If you have read our previous blog post "Filtering Facepiece Respirator or a Dust Mask or N95 Respirator versus a Surgical Mask" on the difference between N95 respirators/filtering facepieces/dust masks vs surgical masks.  You know there is a big difference between surgical masks and N95 respirators.  In our blog post, we mentioned face coverings but there still seems to be some confusion.  We blame the media for not using consistent wording or terminology.  They go back and forth utilizing the wording face coverings and masks.  A face covering is not a mask (though they are now making things that look like a surgical mask but specifically say not for medical use (see picture above), which tells you that it is not a surgical mask but just a face covering).  The Occupational Safety and Health Administration (OSHA) has a website devoted to "COVID-19 Frequently Asked Questions".  This website has some basic points regarding cloth face coverings:
  • May be commercially produced or improvised (i.e., homemade) garments, scarves, bandanas, or items made from t-shirts or other fabrics.
  • Are worn in public over the nose and mouth to contain the wearer's potentially infectious respiratory droplets produced when an infected person coughs, sneezes, or talks and to limit the spread of SARS-CoV-2, the virus that causes Coronavirus Disease 2019 (COVID-19), to others.
  • Are not considered personal protective equipment (PPE).
  • Will not protect the wearer against airborne transmissible infectious agents due to loose fit and lack of seal or inadequate filtration.
  • Are not appropriate substitutes for PPE such as respirators (e.g., N95 respirators) or medical face masks (e.g., surgical masks) in workplaces where respirators or face masks are recommended or required to protect the wearer.
  • May be used by almost any worker, although those who have trouble breathing or are otherwise unable to put on or remove a mask without assistance should not wear one.
  • May be disposable or reusable after proper washing.

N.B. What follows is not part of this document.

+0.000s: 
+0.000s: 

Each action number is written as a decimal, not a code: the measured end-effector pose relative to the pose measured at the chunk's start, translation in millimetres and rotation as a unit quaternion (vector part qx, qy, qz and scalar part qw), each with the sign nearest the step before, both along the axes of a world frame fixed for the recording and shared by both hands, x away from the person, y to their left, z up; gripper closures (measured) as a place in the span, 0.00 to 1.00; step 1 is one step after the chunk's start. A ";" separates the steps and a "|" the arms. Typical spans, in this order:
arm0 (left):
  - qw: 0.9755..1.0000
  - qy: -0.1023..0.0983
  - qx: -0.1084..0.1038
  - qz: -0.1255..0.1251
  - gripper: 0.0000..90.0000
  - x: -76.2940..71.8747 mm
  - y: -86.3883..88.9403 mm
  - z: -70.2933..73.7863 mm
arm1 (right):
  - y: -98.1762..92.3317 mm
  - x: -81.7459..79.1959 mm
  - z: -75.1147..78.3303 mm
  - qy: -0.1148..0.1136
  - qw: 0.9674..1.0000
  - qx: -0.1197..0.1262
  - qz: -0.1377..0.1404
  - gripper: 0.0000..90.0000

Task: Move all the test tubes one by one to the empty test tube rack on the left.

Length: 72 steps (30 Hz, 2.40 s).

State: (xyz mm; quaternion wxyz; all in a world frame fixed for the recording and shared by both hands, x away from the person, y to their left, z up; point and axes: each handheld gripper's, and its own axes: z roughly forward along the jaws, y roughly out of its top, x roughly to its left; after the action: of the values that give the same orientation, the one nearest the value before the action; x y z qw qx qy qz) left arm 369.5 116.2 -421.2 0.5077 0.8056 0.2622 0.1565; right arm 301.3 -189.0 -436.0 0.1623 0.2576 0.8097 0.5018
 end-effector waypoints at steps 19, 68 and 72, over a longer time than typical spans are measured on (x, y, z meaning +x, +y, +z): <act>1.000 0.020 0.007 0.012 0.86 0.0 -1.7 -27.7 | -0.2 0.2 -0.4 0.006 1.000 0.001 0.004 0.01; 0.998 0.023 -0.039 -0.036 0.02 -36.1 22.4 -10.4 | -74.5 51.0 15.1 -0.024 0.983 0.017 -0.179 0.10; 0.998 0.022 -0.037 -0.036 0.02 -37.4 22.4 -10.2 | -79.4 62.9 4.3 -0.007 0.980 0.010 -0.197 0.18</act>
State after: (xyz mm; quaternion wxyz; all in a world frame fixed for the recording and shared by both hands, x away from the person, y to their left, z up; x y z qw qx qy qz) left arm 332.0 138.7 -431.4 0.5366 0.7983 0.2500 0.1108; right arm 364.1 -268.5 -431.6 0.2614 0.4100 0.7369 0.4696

More and more data continues to come in proving the value of wearing face coverings.  The CDC's Morbidity and Mortality Weekly Report published a study "Absence of Apparent Transmission of SARS-CoV-2 from Two Stylists After Exposure at a Hair Salon with a Universal Face Covering Policy-Springfield, Missouri, May 2020".  The results of that study are pictured above.    Another article that discusses the benefits of face-coverings for protecting people from SARS-CoV2 is at the Fast Company website titled "Countries where everyone wore masks saw COVID death rates 100 times lower than projected".  The CDC has a website called "Use of Cloth Face Coverings to Help Slow the Spread of COVID-19".  This website provides information regarding cloth face coverings; how to wear cloth face coverings, considerations for wearing cloth face coverings, making cloth face coverings, and washing cloth face coverings.

By using the hierarchy of controls we discussed above, schools could open to in-person schooling.  But these are significant changes to the way schools have been run for years.  The question really is does the school have the resources to change and can it adapt to these changes.  Very tough questions for administrators, teachers, and parents, and students.